_Aim of the task_
Beginning with the first line below, retype exactly each line through the one containing "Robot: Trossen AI". Leave out all pictures.

_Available data_
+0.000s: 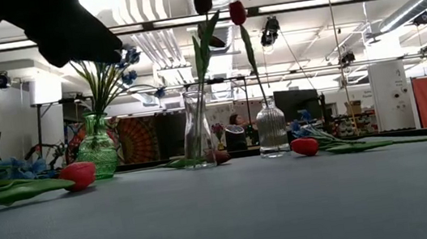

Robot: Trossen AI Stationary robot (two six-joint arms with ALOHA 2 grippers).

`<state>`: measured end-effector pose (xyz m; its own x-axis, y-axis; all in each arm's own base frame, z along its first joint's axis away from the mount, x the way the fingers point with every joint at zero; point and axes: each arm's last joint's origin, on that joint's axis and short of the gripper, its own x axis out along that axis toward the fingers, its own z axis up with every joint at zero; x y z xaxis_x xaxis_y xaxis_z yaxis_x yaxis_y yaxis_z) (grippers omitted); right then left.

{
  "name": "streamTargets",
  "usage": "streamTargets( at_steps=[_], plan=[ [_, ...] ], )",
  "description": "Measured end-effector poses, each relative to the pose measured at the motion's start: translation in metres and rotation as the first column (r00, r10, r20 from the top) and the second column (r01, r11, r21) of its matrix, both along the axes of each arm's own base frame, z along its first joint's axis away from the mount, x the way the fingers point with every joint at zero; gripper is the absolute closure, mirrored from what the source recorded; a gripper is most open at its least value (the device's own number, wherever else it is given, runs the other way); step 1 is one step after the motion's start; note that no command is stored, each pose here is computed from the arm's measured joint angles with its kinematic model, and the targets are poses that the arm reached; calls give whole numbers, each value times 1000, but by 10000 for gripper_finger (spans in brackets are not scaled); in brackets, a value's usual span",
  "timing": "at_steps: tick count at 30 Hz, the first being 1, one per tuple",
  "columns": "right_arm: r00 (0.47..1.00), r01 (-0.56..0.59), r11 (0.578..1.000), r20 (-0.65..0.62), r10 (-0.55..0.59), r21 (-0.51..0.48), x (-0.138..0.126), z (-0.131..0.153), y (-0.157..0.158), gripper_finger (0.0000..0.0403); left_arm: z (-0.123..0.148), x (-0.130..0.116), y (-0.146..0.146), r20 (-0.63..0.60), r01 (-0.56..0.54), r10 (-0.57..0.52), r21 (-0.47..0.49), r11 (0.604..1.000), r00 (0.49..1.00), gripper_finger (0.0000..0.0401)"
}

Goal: Sort flowers into vase by color
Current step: Put the right dark red tulip into the bottom transparent vase, then put the bottom red tulip into the bottom transparent vase

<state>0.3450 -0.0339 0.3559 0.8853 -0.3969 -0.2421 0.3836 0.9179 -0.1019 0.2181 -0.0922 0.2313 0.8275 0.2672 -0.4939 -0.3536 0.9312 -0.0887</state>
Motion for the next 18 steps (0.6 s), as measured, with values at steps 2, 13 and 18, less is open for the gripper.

_Result_
+0.000s: 

Robot: Trossen AI Stationary robot (two six-joint arms with ALOHA 2 grippers).

No additional response is needed to complete this exercise.